As I messed around in my journal trying to write around this slippery topic, what emerged was a poem. And I am absolutely by no means a poet, as you will soon see. However, I think this is exactly what vulnerability is. Putting ourselves out there in a way that feels uncomfortable, uneasy. Allowing ourselves to show up, far out of our comfort zone, even if it means “being bad” at something, being imperfect, or screwing it up altogether.
So I decided that I would share my poem on my blog today. I realize this is a “low stakes” way of being vulnerable. After all, sharing a poem is different than allowing myself to be imperfect in an operating room. However, to me, words are important, the beauty and vibration of life itself. And so showing up in this way indeed feels challenging and risky, at least for me.

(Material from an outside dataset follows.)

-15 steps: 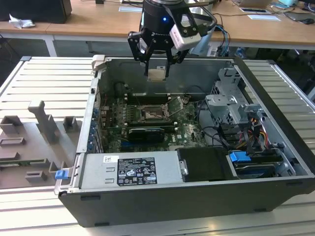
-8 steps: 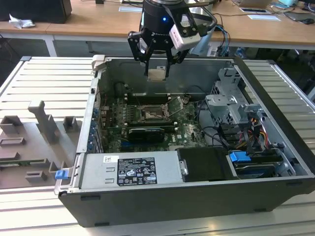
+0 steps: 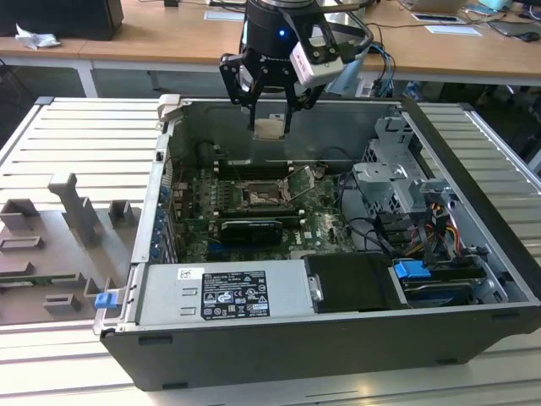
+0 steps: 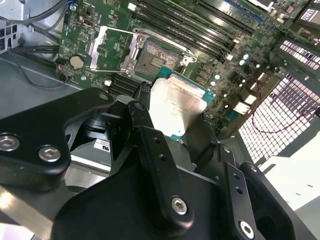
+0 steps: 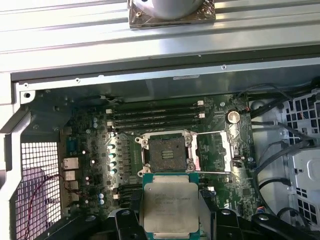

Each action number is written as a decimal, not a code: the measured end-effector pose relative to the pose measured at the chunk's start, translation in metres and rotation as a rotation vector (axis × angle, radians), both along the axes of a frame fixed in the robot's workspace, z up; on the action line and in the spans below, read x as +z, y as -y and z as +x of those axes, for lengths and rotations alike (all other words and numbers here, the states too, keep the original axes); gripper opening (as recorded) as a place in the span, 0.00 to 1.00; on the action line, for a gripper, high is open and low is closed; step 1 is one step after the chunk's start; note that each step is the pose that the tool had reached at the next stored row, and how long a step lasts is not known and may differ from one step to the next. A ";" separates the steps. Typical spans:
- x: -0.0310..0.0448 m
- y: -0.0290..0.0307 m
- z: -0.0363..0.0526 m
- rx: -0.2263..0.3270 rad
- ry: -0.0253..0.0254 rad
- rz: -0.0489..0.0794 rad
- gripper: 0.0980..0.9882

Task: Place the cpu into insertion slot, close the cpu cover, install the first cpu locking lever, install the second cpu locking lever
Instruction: 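Place the cpu into insertion slot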

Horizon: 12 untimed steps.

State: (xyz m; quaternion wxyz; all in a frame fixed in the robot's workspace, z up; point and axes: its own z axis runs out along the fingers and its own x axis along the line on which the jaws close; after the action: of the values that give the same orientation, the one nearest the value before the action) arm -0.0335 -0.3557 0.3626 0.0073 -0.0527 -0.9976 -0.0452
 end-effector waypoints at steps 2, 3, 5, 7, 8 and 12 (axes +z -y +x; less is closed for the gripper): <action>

As backstory, this poem was written in response to prompts by the beautiful writing coach Jena Schwartz. Awhile back, I had read her poem, “What If You Knew“, which snuck into my subconscious world and percolated. This poem is my answer to that question.
If I Knew
If I somehow knew it was all going to be okay, I might choose to approach the corner of who I am and who I want to be, with the ease and delight of a winged bird, soaring around that edge. And as I flew beyond that blind corner, right into the future, a poem might emerge about blissful oblivion for what lay ahead, and what had passed. If I knew, I would show myself fully, my rolls and my wrinkles my joys and and my quirky anxieties my sleepless fitful nights filled with fantasies of imagined freedoms and spaciousness. I would show it all, wear it with pride, the way I secretly imagine wearing pajamas to work or an evening gown to do the dishes, just because I could just to embody the weirdness of it all. If it was all going to be okay, I would let my kids sleep in and roll around the empty spaces of our home, reveling in their particular ways of animal squawks and barks and vocal tics and piles of books and perching on chairs to read while eating. I might finally laugh at them or even better myself with an abandon I haven’t yet known in this life, a welcoming of it all that I myself wished for. I might finally allow myself to be seen in naked honesty, yelling foul words and hidden too long compliments as I rounded that corner into the world of I promise it’s all going to be okay.